李鴻章が慌てて仲介に乗り出したこともあって、日本は朝鮮から手を引いた。
ただし、賠償として済州島を占領し、島民を全員追放して領土へ編入した。
その後、朝鮮は清によって植民地化が進み、1885年に独立派によるクーデタが勃発した。
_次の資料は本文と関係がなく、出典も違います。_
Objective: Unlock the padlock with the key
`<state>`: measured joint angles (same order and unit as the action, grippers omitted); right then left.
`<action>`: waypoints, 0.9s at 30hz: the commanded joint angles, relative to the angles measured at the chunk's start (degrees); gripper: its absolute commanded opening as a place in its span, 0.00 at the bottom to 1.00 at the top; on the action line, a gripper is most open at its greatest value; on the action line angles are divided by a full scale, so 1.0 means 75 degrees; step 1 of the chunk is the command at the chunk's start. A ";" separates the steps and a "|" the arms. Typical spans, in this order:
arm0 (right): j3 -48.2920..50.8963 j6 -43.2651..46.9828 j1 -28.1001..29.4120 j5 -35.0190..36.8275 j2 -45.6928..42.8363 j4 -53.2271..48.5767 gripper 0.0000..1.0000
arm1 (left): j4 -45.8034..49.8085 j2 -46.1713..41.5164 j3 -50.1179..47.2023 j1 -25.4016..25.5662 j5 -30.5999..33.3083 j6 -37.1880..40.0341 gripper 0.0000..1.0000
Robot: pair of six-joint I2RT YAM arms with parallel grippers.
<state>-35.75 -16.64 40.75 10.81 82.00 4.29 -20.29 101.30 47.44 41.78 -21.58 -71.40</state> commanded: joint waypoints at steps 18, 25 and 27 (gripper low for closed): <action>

クーデタ首謀者の金玉均は一時的に政権を掌握したが、清と保守派による巻き返しに遭って日本に介入を依頼した。
事件当時、首相を務めていた徳川慶喜は、
「御冗談仕る」
と一蹴した。
その後、亡命してきた金玉均を不法入国で逮捕し、朝鮮当局に引き渡した。
金玉均は漢城で凌遅刑に処されて果てた。
徳川慶喜の政治的な冷酷さにまつわるエピソードは数多いが、金玉均引き渡しはその最たるものの一つとして記録される。
以後、朝鮮は独立性のあった朝貢国から完全な植民地に成り下がった。
初代朝鮮総督として、清から派遣されたのは袁世凱であった。
李鴻章の腹心であった袁世凱は、派遣先の朝鮮があまりにも貧しい国であることに驚き、日本に朝鮮を売却することを李鴻章に提案している。
現地の実情を知った袁世凱は、この地を治めることが清にとって重荷にしかならないことに気がついていた。
歴代の清朝皇帝が朝鮮を朝貢国に留め、完全に征服しなかったのはそれなりに理由があったわけである。
しかし提案直後に袁世凱が朝鮮民族主義活動家の安重根に暗殺されたため、この構想は実現しなかった。
また、朝鮮売却が実行に移された可能性は低いと思われる。
タイやベトナム(院朝)、台湾王国、琉球王国が朝貢を停止して、日本との外交関係を構築して、冊封体制の崩壊に直面した清朝にとって朝鮮という植民地獲得は大きな政治的得点だったからである。
保守派の首魁であった西太后が李鴻章の説得を受け入れ、憲法制定と立憲君主制導入に同意したのも朝鮮獲得がなければ不可能だっただろう。
1895年8月6日に中国初の近代憲法(中華帝国憲法)が制定され、一院制の帝国議会も設置され政党政治も始まった。
国号も、王朝国家からの決別という意味を込めて大中華帝国と改められた。
中華帝国憲法はドイツ憲法を模範としたもので、君主権が強く、統帥の独立や議会に対して皇帝が拒否権を持ち、勅令で予算編成が可能なため議会の力が弱いことや、皇帝親族で構成される枢密院が違憲審査権や条約審査権を持ち内政・外交に口出しができたりするなど、近代憲法としては不完全な部分も多かった。
しかし、半世紀に及ぶ洋務運動の結果としては大きな意義のあるものだった。
李鴻章は初代首相に選出され、1898年までその地位にあった。
その死後、政治的な資産は部下の楊威利が引き継いだが、軍事的な才覚と反比例して政治的には全く無能であった楊威利は、発展著しい政党政治に道を譲った。
21世紀現在、李鴻章は中国において救国の宰相として広く尊敬を集めている。